CRS is also a required part of a reliable spatial data workflow. Two datasets can both look valid but still fail to align if their CRS values differ. Even in a basic workflow, checking .crs should be standard.

This page is a foundation for common vector tasks in Python. It covers loading, inspecting, filtering, plotting, and exporting data without going into reprojection, spatial joins, or geoprocessing.

Edge cases or notes

Missing or invalid geometry

Some rows may have null geometry values or invalid shapes. Check for missing geometry before plotting or analysis:

gdf = gdf[gdf.geometry.notna()]

If you need to check geometry validity, use:

print(gdf.geometry.is_valid.value_counts())

Invalid geometry can cause errors in later operations.

CRS may be missing

Some files do not contain CRS metadata. If .crs returns None, do not assume the coordinates are correct. An unknown CRS makes mapping and spatial analysis unreliable.

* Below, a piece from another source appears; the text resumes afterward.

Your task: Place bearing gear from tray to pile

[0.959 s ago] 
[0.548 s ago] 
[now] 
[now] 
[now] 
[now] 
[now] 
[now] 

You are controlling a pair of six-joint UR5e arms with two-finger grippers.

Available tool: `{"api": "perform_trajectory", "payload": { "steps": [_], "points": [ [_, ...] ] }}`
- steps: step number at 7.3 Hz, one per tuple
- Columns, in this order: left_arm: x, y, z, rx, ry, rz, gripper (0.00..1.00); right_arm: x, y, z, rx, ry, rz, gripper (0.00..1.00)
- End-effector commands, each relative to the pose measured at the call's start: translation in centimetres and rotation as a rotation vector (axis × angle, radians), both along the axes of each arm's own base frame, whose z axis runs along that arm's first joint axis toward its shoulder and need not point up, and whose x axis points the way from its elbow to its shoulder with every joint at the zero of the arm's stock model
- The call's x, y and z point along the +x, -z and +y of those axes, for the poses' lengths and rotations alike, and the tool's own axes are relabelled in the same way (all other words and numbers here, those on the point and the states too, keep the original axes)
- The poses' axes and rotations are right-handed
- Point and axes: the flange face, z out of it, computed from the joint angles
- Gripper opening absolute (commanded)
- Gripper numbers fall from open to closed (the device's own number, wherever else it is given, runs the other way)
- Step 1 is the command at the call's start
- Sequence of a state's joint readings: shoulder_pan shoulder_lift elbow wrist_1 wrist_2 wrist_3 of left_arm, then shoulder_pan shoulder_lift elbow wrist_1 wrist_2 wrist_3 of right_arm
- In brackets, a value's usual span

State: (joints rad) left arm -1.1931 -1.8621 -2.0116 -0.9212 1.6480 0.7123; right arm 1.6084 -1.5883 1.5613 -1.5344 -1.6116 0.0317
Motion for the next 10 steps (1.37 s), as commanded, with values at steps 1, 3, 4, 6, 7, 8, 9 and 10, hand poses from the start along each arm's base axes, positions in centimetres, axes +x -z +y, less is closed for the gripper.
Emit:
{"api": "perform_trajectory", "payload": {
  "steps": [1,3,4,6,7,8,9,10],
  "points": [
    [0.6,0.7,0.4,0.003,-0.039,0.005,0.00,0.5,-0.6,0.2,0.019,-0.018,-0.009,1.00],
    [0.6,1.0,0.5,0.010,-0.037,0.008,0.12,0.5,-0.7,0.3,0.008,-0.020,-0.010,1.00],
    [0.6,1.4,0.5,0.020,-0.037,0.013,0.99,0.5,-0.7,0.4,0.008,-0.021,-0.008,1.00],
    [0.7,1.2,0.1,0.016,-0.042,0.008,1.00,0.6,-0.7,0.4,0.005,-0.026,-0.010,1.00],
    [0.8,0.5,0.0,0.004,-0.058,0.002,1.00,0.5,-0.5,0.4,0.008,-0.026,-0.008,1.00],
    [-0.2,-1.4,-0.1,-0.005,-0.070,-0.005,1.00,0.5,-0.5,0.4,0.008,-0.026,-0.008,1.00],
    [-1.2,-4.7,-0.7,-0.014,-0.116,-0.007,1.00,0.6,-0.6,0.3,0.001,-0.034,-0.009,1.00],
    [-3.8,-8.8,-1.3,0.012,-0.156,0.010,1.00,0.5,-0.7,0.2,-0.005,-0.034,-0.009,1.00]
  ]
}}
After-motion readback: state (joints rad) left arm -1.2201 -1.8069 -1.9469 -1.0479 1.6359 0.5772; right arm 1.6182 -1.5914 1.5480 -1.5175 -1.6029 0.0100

Shapefile field limitations

Shapefiles have older format constraints, including:

  • shortened field names
  • multiple sidecar files such as .shp, .shx, .dbf, and .prj
  • weaker support for long text and metadata

If possible, consider GeoJSON or GeoPackage for newer workflows.

Large files can be slow

Large parcel or boundary datasets may load slowly and be expensive to plot. Start by inspecting structure, columns, and row count before doing heavier operations.

For the broader concept, see Python for GIS: What It Is and When to Use It.

For related tasks, see How to Read a Shapefile with GeoPandas and How to Read GeoJSON in Python with GeoPandas.

If your data does not line up or the CRS is unclear, see Coordinate Reference Systems (CRS) Explained for Python GIS.

FAQ

What is GeoPandas used for?

GeoPandas is used for working with vector spatial data in Python. Common tasks include reading shapefiles and GeoJSON, filtering features, checking CRS, plotting data, and exporting results.

What is the difference between pandas and GeoPandas?

pandas handles standard tabular data. GeoPandas adds a geometry column so the table can store and work with spatial features such as points, lines, and polygons.

Can GeoPandas read shapefiles and GeoJSON?

Yes. gpd.read_file() can read both shapefiles and GeoJSON, along with other vector formats supported by the installed GIS libraries.

How do I check the CRS of a GeoDataFrame?

Use the .crs attribute:

print(gdf.crs)

This shows the coordinate reference system if it is stored with the dataset.